One of the nephrologists is a  notoriously sound sleeper and wakes up very, very slowly.  So when he’s on-call you can pretty much ask for whatever you want and he’ll sleepily agree to it.  And when you’re having the conversation he requires constant stimulation to keep him awake.  There’ll be long silences puncuated by the nurse saying, “Dr. Nephro…you still with me?”  To which he’ll groggily assent that yes, he was still there, kind of.

A friend of mine had called him one night for a patient with out of control blood sugars figuring to start an insulin drip to get the patient better controlled.

As the nurse is on the phone “Uh, OK.” says Dr. Nephro, then  silence.

“Dr. Nephro?  Are you still there?”

“Huh?  Oh yeah.  Uhhh…let’s start a Vitamin K drip…” trails off as he falls back asleep.

“Dr. Nephro?  Don’t you mean insulin?”  asks the nurse.

“Uh yeah.  Sure.” he replies then proceeds to give relatively cogent orders for the insulin drip, with a little extra prodding from the nurse.

About 6am, we get a phone call at the nurses station.  It’s Dr. Nephro.

“Uh…” sheepishly he asks, “Did I order a Vitamin K drip on someone last night?  I seem to remember getting called, but I can’t recall if I actually ordered that.  Did I?”

Being the good charge nurse I replied, “Well, you started to…”

“Really?” he asked.

“Yeah, but the nurse re-clarified it with you and got the insulin drip the patient actually needed.”  I replied.

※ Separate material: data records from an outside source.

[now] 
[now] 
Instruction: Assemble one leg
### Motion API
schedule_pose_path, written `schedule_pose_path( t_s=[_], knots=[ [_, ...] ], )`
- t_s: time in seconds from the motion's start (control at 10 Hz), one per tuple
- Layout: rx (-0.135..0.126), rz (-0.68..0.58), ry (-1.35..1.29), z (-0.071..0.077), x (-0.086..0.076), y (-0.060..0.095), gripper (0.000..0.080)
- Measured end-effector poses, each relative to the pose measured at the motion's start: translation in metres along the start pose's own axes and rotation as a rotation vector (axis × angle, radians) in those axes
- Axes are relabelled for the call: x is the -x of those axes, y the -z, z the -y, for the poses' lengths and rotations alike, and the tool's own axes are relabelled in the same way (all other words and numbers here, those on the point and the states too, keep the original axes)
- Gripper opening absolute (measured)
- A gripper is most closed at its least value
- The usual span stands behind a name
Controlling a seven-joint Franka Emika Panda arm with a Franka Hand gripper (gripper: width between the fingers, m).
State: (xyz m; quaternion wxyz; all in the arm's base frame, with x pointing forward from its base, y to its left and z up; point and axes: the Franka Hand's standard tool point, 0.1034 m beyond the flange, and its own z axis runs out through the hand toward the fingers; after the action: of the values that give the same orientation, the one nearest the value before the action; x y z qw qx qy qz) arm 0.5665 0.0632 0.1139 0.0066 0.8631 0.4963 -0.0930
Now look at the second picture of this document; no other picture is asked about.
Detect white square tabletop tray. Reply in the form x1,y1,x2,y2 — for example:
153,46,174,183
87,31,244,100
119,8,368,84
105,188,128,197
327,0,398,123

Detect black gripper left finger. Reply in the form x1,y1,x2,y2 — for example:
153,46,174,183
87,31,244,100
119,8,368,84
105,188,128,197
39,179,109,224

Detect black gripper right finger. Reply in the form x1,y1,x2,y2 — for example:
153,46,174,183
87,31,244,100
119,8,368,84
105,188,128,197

“Oh, OK.  Thanks for being on top of it.”  he said as he hung up.

I was talking to a nurse over on the renal floor and she said that they can pretty much get whateve they want out of him when he’s like that.  It does however, make for some interesting morning phone calls!

3 Years Ago

It was 3 years ago today that our beautiful baby daughter came into this world in a rush of chaos, shattered dreams and hope.

Three years ago today I sat alone in a back hallway unsure if either my wife or my daughter was alive.

Three years ago I felt pride swell up inside as I saw Mia for the very first time and knew I was a father.

Three years ago started the most unforgettable 8 days of my life that changed us forever.

Today would have been Mia’s third birthday.  In my mind’s eye I can see her as she would have been, but still remember her as she was.  She was with us for too short a time before returning to heaven, but it was a time I’ll cherish forever.

Happy birthday little one.  We still miss you.  Sleep well.